50 Years Ago, Revd. Yohan Devananda wrote on “Mopping-Up” Militants – An Excerpt from Violent Lanka

“The hunt goes on. People are still being arrested. (The shooting of arrested people has been a common feature of the whole action. This has continued well beyond the frantic early days of the revolt. Exactly what proportion of those arrested have been shot will never be known but, undoubtedly, large numbers have been shot.) Suspects are being rounded up. Many of those who had been known to have held radical views or associated with radical thinking have been questioned. More are being investigated. Petitions by and information from various people – many of them by those bent on personal revenge – are being followed up. Many who have had no connections at all with the J.V.P. have suffered. Will this go on indefinitely.

Here, a fundamental question must be posed. Are the J.V.P. essentially a comparatively insignificant minority of misguided youth who have been indoctrinated and led astray by a coterie of power-hungry politicians? If this is so, a policy of continued “mopping-up” will succeed. But this is not the case. Whatever their weakness may be and whatever other elements may be mixed-up with them, the J.V.P. are essentially part of a movement of history and have spontaneously sprung up from the heart of the people. Their struggle is part of the struggle for liberation throughout the world. So a policy of “mopping-up” will not only fail, it will accelerate the development of the very tendencies that are sought to be checked, though at a terrible cost. Their movement has already been strengthened by martyrdom, and every innocent person suffering at the hands of the security forces tends to turn an increasingly larger number of people against the government.

We now turn to a consideration of the action of the government in this crisis.

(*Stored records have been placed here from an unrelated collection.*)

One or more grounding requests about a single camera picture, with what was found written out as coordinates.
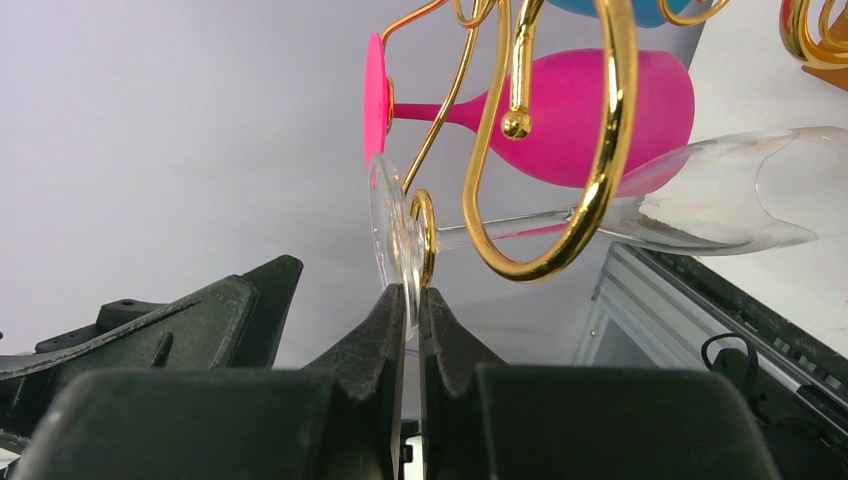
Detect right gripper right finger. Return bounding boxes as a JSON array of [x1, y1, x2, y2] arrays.
[[420, 288, 779, 479]]

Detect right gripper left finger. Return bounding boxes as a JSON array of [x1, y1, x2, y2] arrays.
[[13, 285, 406, 479]]

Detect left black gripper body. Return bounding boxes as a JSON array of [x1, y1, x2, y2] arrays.
[[1, 255, 303, 453]]

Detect clear wine glass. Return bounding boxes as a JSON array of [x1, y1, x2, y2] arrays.
[[368, 126, 847, 335]]

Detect pink wine glass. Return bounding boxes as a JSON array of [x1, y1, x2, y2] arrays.
[[363, 33, 695, 188]]

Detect blue wine glass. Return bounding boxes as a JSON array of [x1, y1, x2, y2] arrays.
[[546, 0, 697, 30]]

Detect wooden rack base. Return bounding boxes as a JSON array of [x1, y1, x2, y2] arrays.
[[801, 9, 847, 91]]

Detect aluminium table rail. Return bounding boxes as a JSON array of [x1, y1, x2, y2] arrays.
[[575, 243, 847, 445]]

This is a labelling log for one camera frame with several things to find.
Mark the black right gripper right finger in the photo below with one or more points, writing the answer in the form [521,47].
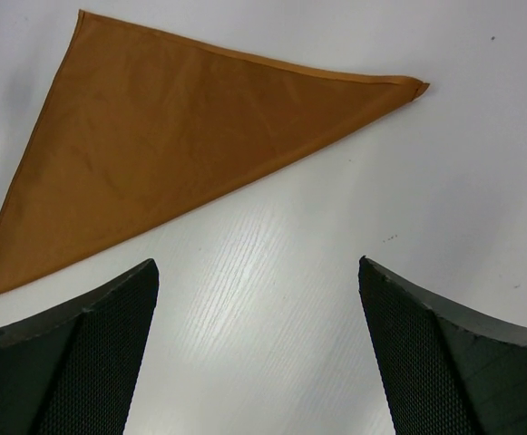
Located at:
[445,368]

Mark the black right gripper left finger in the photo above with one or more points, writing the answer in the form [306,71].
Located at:
[72,369]

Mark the brown cloth napkin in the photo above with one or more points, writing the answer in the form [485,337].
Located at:
[141,126]

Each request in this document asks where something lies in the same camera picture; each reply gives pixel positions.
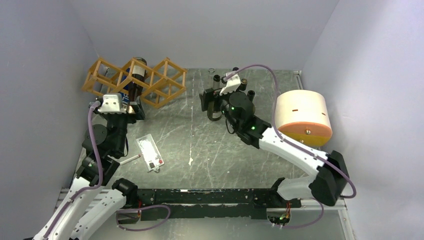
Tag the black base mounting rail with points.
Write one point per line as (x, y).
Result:
(206, 203)

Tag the blue labelled clear bottle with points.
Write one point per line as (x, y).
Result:
(124, 96)

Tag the clear plastic blister package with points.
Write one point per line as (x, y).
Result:
(150, 153)

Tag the wooden wine rack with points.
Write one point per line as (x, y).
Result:
(155, 86)

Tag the cream orange cylindrical drawer box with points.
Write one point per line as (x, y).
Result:
(302, 115)

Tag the dark green wine bottle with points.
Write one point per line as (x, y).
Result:
(251, 95)

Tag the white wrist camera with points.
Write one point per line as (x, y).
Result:
(232, 82)
(111, 104)

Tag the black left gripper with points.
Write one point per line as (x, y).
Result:
(138, 109)

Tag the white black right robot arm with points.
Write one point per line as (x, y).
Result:
(326, 172)

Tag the white pink marker pen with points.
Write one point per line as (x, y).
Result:
(126, 161)

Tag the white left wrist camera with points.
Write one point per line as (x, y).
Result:
(111, 104)

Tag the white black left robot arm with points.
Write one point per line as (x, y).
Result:
(105, 143)

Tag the clear whisky bottle black label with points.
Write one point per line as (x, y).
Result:
(243, 85)

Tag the dark bottle silver cap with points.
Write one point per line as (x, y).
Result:
(213, 114)

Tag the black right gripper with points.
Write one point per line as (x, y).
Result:
(205, 98)

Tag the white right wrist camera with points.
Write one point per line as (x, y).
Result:
(232, 82)

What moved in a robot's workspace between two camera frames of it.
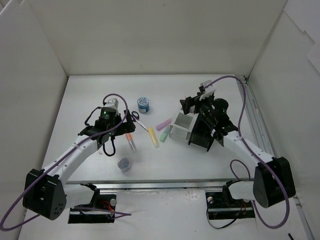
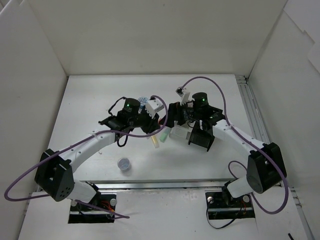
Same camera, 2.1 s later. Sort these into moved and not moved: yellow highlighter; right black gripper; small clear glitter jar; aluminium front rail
Moved: right black gripper
Not moved: aluminium front rail; small clear glitter jar; yellow highlighter
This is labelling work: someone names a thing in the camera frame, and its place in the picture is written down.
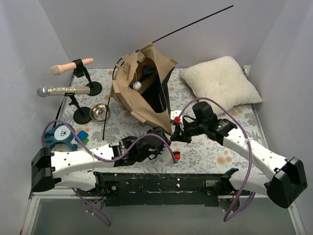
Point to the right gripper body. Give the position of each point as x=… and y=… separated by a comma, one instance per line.
x=185, y=130

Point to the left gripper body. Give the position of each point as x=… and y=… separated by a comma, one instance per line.
x=159, y=138

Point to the beige fabric pet tent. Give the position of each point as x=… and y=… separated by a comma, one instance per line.
x=152, y=69

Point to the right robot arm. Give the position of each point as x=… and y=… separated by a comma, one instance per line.
x=281, y=179

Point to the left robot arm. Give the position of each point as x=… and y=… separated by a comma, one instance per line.
x=74, y=169

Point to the stainless steel pet bowl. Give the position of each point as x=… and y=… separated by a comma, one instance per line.
x=100, y=112

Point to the cream plush pillow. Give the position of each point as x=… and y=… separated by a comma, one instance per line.
x=221, y=80

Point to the white pompom cat toy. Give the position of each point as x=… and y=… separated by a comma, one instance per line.
x=137, y=86

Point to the floral patterned table mat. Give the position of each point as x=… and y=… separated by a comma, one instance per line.
x=200, y=156

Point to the black round stand base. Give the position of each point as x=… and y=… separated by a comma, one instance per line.
x=82, y=114

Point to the peach toy microphone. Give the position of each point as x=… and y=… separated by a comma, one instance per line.
x=59, y=69

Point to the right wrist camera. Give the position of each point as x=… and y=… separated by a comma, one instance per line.
x=176, y=118

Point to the black table front frame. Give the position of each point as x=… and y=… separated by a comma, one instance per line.
x=136, y=189

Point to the aluminium rail frame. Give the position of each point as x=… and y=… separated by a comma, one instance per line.
x=60, y=212

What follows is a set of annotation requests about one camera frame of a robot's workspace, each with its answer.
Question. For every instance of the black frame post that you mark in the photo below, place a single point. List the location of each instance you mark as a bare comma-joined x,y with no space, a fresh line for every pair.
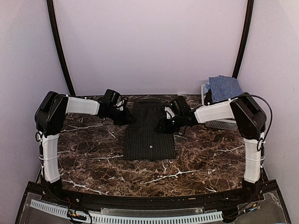
244,38
59,48

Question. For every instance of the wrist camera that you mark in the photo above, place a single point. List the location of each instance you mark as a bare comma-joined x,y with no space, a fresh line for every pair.
114,99
179,106

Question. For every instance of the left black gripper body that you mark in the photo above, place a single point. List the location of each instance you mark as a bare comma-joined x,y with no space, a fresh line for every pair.
119,118

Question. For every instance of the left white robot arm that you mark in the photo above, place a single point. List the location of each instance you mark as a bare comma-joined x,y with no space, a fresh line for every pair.
52,112

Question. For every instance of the blue checkered long sleeve shirt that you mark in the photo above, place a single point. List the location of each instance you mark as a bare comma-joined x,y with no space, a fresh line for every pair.
223,88

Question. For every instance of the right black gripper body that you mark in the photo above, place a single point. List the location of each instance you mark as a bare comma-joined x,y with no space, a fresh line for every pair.
173,126

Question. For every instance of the right black frame post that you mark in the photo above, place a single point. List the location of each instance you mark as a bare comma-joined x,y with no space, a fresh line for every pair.
244,38

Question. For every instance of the white slotted cable duct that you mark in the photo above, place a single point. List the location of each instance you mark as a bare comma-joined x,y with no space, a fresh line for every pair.
109,216

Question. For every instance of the left black frame post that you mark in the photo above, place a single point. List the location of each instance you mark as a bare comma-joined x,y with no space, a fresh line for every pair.
59,48

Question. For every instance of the white perforated plastic basket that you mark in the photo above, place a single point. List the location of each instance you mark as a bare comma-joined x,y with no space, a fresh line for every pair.
225,124

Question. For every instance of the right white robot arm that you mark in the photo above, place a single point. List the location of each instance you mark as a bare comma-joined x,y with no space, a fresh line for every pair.
244,110

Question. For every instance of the black pinstriped long sleeve shirt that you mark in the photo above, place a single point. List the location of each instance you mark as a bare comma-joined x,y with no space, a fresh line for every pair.
142,142

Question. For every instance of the light blue shirt in basket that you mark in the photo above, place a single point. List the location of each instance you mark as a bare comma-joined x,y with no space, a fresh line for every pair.
207,87

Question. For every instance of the black front table rail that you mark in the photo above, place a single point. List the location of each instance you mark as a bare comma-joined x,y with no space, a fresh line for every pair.
225,200

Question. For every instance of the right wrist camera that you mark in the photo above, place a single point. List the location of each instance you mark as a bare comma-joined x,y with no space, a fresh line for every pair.
179,106

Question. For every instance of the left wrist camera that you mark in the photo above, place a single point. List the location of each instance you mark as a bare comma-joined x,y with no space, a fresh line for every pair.
114,99

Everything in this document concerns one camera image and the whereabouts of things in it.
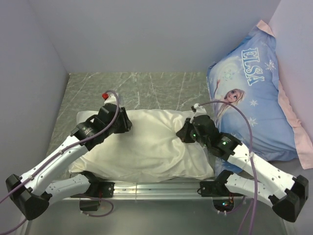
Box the cream pillowcase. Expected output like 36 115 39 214
68 110 214 183

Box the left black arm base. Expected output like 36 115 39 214
71 182 115 198

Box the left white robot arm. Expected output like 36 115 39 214
5 103 132 221

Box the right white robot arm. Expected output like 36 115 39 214
176 115 309 222

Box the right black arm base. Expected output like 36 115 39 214
198 181 243 197

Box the blue Elsa pillow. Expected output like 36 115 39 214
206 21 313 169

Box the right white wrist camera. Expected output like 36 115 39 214
191 103 207 117

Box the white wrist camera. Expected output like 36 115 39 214
191 103 207 117
102 93 121 106

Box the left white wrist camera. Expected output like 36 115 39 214
102 93 121 106

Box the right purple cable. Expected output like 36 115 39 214
198 100 259 235

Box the aluminium mounting rail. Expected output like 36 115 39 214
61 180 247 202

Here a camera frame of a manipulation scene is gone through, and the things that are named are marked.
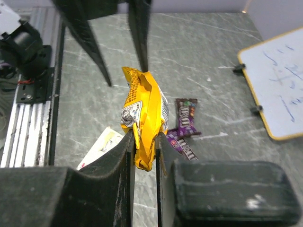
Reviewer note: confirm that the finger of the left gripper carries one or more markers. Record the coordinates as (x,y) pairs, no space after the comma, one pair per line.
(74,17)
(139,12)

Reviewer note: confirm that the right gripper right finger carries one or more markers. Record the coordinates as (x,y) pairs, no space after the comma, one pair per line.
(222,193)

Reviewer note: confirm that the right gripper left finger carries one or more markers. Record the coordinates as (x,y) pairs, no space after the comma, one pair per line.
(99,195)

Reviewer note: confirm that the brown purple M&M's pack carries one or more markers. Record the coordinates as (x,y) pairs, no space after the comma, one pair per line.
(185,117)

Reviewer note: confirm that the yellow candy bar wrapper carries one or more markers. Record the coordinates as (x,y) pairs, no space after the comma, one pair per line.
(146,113)

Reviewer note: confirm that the white green small box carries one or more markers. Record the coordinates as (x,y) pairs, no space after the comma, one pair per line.
(108,139)

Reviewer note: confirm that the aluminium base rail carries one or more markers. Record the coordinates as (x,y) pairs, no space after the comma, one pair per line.
(32,128)

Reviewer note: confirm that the white board with yellow frame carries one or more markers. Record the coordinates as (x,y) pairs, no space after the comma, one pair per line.
(273,70)

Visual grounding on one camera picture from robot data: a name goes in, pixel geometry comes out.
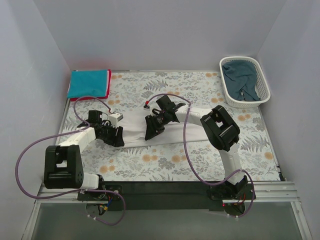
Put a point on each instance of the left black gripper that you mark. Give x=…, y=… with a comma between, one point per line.
x=113, y=136

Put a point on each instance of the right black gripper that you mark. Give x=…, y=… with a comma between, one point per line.
x=155, y=124

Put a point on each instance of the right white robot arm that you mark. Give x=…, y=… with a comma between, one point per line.
x=220, y=129

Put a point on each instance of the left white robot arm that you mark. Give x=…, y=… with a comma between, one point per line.
x=63, y=168

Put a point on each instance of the floral patterned table mat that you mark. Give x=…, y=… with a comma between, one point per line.
x=172, y=162

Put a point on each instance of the folded red t shirt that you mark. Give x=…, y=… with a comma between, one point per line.
x=109, y=82

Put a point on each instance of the folded teal t shirt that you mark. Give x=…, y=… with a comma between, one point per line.
x=87, y=83

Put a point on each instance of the dark teal t shirt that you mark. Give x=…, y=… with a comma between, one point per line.
x=240, y=78

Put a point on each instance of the white plastic laundry basket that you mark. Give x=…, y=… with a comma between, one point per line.
x=261, y=86

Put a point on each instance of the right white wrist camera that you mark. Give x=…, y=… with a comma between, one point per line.
x=154, y=113

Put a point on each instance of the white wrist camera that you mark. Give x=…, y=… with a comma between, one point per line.
x=154, y=113
x=115, y=118

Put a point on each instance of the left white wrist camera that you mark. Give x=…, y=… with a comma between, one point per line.
x=115, y=118

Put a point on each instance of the aluminium rail frame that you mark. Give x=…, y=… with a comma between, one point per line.
x=275, y=214

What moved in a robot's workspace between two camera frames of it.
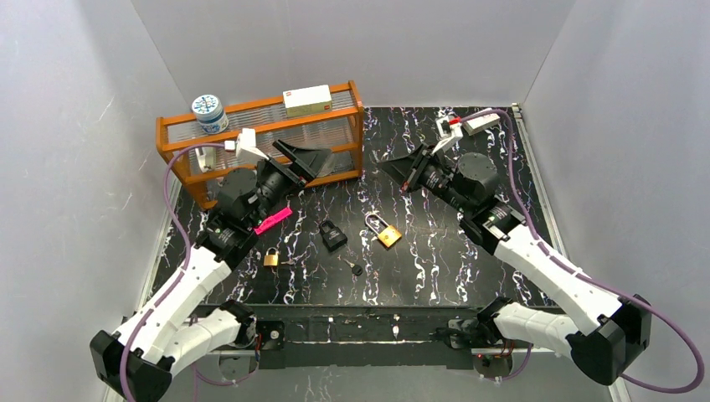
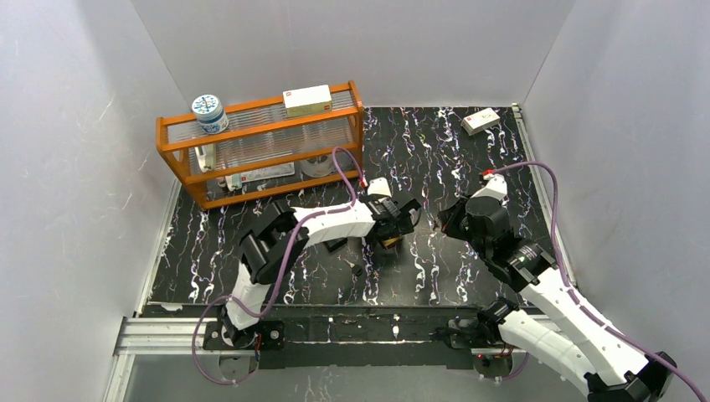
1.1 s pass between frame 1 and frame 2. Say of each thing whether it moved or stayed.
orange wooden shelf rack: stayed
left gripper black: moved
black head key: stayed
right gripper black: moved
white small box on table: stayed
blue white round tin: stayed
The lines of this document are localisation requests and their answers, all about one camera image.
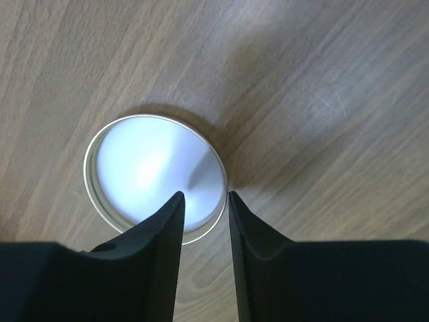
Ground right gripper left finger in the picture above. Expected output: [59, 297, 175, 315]
[1, 192, 185, 321]

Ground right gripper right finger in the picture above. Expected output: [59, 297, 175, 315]
[229, 192, 428, 321]

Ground white round lid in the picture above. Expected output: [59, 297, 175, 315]
[83, 114, 228, 245]

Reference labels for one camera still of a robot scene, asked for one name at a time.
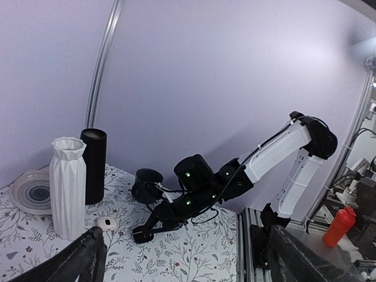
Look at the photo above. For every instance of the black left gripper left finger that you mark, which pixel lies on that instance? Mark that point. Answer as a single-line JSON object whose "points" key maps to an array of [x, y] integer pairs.
{"points": [[83, 260]]}

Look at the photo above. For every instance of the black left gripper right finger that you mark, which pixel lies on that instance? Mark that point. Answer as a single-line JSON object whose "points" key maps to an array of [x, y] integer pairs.
{"points": [[296, 256]]}

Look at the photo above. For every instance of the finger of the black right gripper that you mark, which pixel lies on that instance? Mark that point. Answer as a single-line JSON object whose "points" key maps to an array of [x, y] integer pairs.
{"points": [[146, 234], [151, 222]]}

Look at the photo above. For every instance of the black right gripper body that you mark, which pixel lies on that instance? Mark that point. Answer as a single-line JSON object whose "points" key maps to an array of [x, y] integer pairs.
{"points": [[166, 215]]}

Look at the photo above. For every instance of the small white earbud case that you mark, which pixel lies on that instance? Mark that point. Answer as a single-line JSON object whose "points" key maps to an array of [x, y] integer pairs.
{"points": [[107, 223]]}

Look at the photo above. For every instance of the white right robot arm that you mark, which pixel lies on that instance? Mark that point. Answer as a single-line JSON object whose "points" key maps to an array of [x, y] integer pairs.
{"points": [[201, 188]]}

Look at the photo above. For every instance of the grey mug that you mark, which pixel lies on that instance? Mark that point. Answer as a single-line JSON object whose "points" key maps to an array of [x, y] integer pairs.
{"points": [[143, 176]]}

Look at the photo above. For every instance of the orange shaker bottle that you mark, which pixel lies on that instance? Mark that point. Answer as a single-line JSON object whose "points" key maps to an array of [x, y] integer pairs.
{"points": [[344, 220]]}

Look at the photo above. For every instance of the white ribbed plate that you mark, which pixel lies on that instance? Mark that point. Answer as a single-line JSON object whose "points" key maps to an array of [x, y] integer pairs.
{"points": [[30, 193]]}

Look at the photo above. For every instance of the black tall tumbler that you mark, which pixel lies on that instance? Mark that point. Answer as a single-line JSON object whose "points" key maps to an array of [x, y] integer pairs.
{"points": [[95, 160]]}

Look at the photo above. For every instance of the white pleated vase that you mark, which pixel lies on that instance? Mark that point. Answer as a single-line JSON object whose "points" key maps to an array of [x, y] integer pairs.
{"points": [[67, 179]]}

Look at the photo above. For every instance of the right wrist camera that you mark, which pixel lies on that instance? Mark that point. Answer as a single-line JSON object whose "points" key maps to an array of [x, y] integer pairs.
{"points": [[151, 192]]}

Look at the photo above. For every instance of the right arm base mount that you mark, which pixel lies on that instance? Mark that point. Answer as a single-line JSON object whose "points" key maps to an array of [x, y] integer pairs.
{"points": [[260, 235]]}

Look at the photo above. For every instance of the aluminium front rail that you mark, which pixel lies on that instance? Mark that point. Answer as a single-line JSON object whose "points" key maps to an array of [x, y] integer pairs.
{"points": [[246, 262]]}

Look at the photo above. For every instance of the aluminium corner post right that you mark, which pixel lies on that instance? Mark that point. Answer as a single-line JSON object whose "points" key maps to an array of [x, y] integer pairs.
{"points": [[102, 57]]}

The United Front government had come into power in May 1970 election with an overwhelming majority. Clearly, they had no alternative but to take firm action to put down the revolt. For this, they had to turn to the security forces – that is, the armed forces and the police. Various military men were appointed as Coordinating Authorities in different areas and, to all appearances, were given a free hand to go ahead. It has already been pointed out what followed.

To what extent the government tried to mitigate the excess of the security forces is not known. Certain private admonitions must surely have been made? But the people got the impression that no such attempt was made. Some maintain that the government gave a firm order to destroy the rebels, and a public broadcast by a prominent Minister at the height f the crisis, in which he assured the people that the rebels would be “ruthlessly stamped out” lends support to this view. Also, while several public announcements were made by the government in which the security forces were congratulated and thanked, none of these contain any admission of the severity of their methods nor any words to restrain them.”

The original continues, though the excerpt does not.